**Work task**.
Give the number of lines in the material below that contain the word "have", and nothing else.

━━━━━━━━━━━━━━━━━━━━

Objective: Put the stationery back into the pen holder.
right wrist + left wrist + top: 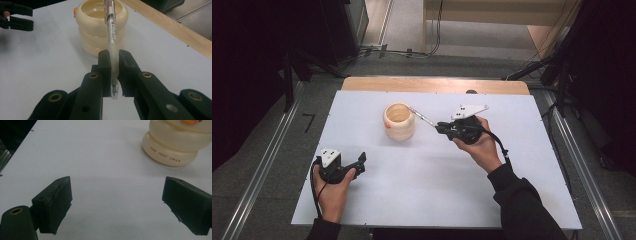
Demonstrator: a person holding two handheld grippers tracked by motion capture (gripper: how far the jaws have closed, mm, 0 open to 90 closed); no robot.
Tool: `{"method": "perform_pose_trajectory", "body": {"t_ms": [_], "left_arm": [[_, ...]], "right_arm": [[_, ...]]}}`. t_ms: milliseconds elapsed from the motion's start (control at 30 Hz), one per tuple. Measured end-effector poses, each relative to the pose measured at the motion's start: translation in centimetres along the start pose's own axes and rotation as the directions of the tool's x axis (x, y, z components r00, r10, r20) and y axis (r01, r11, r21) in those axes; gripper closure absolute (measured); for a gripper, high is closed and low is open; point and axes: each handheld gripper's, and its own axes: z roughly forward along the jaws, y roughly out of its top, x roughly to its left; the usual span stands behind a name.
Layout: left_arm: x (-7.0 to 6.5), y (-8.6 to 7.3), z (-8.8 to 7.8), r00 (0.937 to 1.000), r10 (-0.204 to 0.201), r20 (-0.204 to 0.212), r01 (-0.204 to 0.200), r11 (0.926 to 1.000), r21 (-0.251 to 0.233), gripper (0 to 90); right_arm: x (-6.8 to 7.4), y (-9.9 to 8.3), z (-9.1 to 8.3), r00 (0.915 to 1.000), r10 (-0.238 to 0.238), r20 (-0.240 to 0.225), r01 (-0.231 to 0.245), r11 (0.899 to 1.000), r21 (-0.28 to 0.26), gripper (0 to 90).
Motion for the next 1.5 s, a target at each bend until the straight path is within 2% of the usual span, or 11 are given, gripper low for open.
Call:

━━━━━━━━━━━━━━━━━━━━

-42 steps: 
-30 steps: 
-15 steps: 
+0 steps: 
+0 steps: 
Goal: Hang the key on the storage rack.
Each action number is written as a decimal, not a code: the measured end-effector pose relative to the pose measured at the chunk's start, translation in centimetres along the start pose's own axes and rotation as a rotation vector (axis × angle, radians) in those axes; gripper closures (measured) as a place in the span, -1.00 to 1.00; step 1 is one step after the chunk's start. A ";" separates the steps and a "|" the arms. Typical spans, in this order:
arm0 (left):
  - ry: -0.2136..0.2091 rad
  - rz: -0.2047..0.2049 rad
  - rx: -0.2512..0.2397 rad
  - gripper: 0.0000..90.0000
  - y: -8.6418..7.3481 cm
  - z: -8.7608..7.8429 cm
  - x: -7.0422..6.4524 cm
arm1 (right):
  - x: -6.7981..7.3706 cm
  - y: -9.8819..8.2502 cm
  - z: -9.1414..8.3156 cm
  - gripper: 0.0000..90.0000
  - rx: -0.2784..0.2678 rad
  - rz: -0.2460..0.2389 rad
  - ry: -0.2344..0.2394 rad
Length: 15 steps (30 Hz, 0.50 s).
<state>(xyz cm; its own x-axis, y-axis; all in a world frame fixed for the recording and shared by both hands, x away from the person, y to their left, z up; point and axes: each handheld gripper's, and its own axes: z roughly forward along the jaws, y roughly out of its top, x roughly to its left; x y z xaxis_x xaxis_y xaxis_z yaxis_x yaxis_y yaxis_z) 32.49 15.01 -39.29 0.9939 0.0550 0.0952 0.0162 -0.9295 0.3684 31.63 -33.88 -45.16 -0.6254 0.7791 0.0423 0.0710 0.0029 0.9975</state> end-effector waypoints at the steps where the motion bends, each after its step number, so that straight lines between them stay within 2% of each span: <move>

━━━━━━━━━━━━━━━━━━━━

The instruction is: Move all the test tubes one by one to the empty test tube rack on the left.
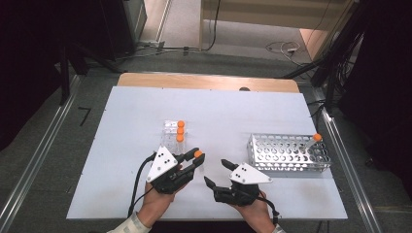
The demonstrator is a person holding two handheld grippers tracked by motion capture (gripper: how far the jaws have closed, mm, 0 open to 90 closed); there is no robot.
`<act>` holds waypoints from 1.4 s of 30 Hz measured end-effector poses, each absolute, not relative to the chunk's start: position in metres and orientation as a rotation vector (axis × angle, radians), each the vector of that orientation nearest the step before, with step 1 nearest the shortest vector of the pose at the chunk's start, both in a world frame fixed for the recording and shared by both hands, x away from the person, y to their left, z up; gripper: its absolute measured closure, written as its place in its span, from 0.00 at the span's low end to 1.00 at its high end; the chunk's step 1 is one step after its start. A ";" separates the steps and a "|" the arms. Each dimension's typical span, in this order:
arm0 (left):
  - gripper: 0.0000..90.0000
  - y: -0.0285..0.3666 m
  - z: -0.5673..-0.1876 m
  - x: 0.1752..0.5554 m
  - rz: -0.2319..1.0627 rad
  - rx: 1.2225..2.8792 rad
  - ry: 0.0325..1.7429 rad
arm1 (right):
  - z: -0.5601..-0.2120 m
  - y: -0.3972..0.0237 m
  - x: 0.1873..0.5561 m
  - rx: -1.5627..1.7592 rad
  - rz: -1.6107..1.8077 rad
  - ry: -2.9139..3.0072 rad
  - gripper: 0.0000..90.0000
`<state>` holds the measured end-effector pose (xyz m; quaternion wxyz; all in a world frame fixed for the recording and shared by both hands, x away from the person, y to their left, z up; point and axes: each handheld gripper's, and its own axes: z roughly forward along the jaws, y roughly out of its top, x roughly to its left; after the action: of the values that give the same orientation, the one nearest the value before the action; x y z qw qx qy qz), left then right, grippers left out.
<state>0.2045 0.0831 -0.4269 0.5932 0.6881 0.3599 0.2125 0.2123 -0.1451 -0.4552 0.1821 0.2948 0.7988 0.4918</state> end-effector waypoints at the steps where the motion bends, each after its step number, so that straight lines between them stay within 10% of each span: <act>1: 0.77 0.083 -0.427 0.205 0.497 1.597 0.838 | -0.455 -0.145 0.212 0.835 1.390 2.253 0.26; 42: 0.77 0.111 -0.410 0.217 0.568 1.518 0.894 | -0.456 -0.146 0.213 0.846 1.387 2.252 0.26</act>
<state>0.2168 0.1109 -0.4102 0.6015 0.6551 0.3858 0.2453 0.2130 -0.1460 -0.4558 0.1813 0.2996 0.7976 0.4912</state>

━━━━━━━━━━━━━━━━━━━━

**Exercise output**.
2